- [What needs to be done]: Repeat exactly, please, the lines that begin at the start of the listing and end at the line holding "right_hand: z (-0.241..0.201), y".
☆ ☆ ☆ ☆ ☆ ☆ ☆
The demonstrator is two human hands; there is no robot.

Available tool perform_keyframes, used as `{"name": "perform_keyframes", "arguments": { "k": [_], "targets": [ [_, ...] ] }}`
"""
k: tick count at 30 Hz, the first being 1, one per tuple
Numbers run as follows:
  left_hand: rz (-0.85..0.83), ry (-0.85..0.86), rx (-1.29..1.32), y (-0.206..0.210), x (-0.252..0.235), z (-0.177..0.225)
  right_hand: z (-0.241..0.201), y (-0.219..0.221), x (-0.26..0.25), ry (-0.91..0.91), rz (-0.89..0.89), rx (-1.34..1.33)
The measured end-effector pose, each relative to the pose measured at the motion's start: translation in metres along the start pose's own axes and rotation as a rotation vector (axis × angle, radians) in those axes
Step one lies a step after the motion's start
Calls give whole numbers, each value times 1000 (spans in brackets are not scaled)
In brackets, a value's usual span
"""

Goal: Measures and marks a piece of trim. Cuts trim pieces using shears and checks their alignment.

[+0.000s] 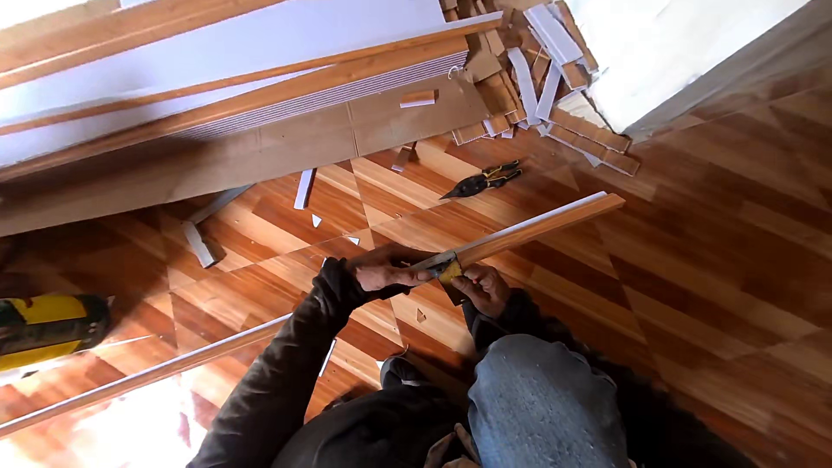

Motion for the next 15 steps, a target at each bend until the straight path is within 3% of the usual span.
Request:
{"name": "perform_keyframes", "arguments": {
  "k": [11,15],
  "targets": [
    [-12,93,102,-3,-4,-11,-10,1,-2,-37,144,9],
    [-10,51,92,-5,-4,-15,-8,2,-1,-50,165,13]
  ]
}}
Point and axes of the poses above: each hand's wrist, its own x-axis away from the middle knuckle, its own y-axis out of the palm, z = x × y, the point moved 4 cm from there along -x, towards the middle knuckle, and after that the axes turned 5 degrees about -x, right-handed, at the moved point
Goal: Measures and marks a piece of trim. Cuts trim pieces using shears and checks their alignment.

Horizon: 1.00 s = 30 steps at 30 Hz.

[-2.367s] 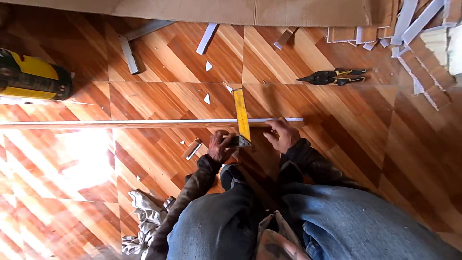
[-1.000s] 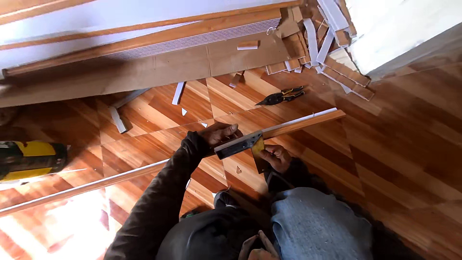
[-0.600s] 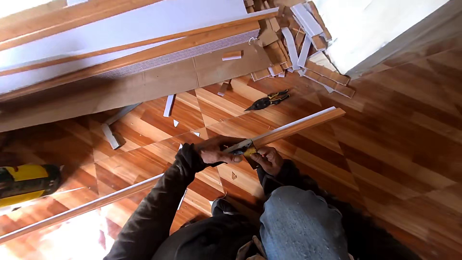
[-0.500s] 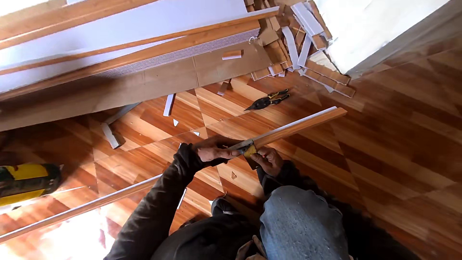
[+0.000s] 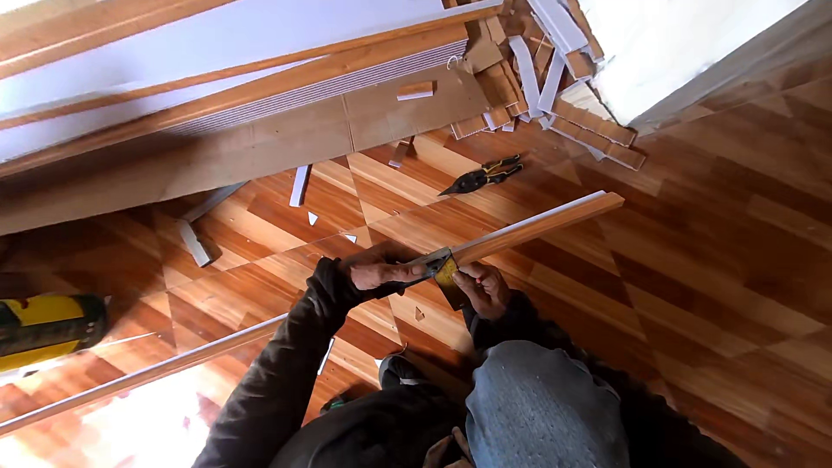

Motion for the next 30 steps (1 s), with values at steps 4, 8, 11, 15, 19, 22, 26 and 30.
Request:
{"name": "perform_keyframes", "arguments": {
  "k": [4,8,11,15,19,22,26,30],
  "targets": [
    [13,-51,13,-1,1,-3,-1,0,0,-9,6,-9],
    [18,-48,11,-1,1,-2,-1,0,0,-12,4,-17],
    [21,-58,30,0,1,-3,0,0,0,-19,1,-22],
    [20,-48,18,0,1,-3,0,0,1,-18,11,-26],
    [-10,-52,3,-1,0,0,0,1,0,-24,17,-35],
    [-7,-96,-9,0,0,4,1,1,0,-37,20,-48],
    [20,-134,-14,0,0,4,1,2,0,-27,17,-53],
    [1,-107,-4,-1,-1,2,0,2,0,-25,10,-52]
  ]
}}
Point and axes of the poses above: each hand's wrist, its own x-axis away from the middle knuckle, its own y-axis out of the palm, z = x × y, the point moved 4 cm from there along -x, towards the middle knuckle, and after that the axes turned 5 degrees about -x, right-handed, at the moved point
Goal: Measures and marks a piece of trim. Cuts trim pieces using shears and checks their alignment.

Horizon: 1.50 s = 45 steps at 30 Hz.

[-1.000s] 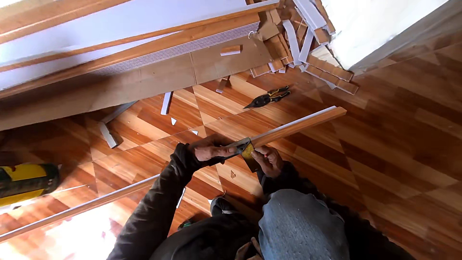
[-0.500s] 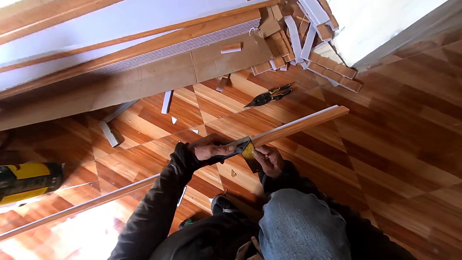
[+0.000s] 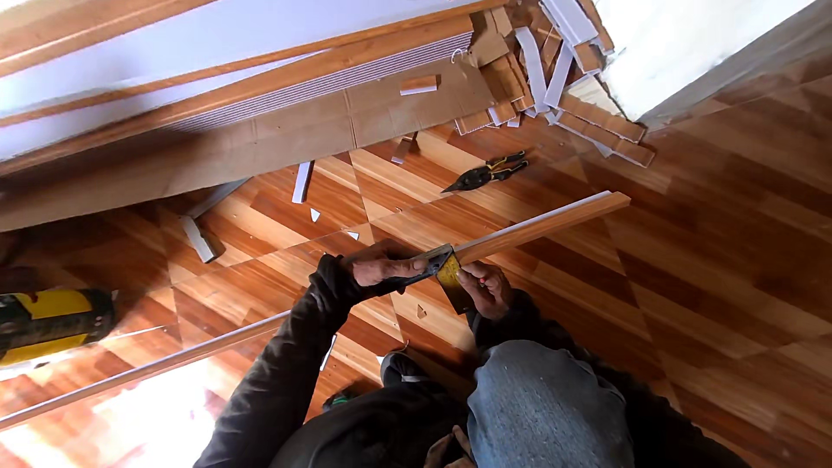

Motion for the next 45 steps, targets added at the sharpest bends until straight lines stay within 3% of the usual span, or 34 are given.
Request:
{"name": "perform_keyframes", "arguments": {
  "k": [6,11,17,20,30,34,45],
  "targets": [
    [-8,-8,56,-4,-1,-5,-2,-18,2,60,89,97],
    [-7,-43,70,-7,2,-2,-20,-46,7,-30,215,125],
    [-12,-44,81,-11,0,-8,-52,-56,4,-312,36,200],
    [-8,-41,71,-13,-2,-10,-57,-52,0,-366,2,234],
    [-3,-34,49,-13,0,-8,-58,-41,-4,-256,103,221],
    [-19,-56,69,-14,-1,-9,-53,-38,-3,-303,172,236],
    [-29,-49,69,-12,-2,-8,-52,-33,-4,-284,134,225]
  ]
}}
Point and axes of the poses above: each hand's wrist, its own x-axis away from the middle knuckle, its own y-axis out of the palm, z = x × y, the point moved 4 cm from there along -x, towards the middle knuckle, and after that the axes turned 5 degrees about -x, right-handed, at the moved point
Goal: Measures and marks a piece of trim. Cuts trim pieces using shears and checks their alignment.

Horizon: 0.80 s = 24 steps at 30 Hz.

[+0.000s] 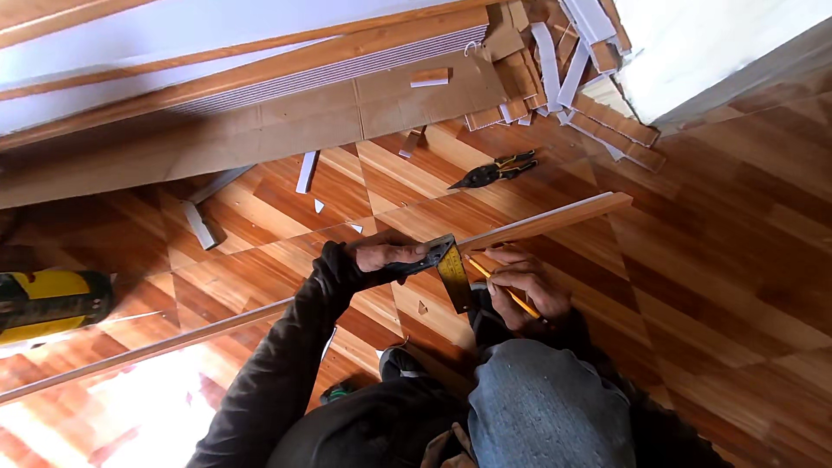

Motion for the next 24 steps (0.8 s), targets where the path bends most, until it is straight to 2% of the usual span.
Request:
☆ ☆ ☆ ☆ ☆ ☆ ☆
- [Finished exercise]:
The demonstrator is two human hands; there is no robot.

Available tool perform_keyframes, used as `{"name": "perform_keyframes", "arguments": { "k": [_], "targets": [ [_, ...] ] }}`
"""
k: tick count at 30 Hz, the first being 1, one per tuple
Numbers run as follows:
  left_hand: rz (-0.85..0.83), ry (-0.85..0.86), rx (-1.29..1.32), y (-0.206..0.210), x (-0.252..0.235), z (-0.177..0.225)
  right_hand: z (-0.241..0.201), y (-0.219..0.221), x (-0.26..0.25), ry (-0.91..0.91), rz (-0.89..0.89), rx (-1.34..1.33)

No more output will be produced.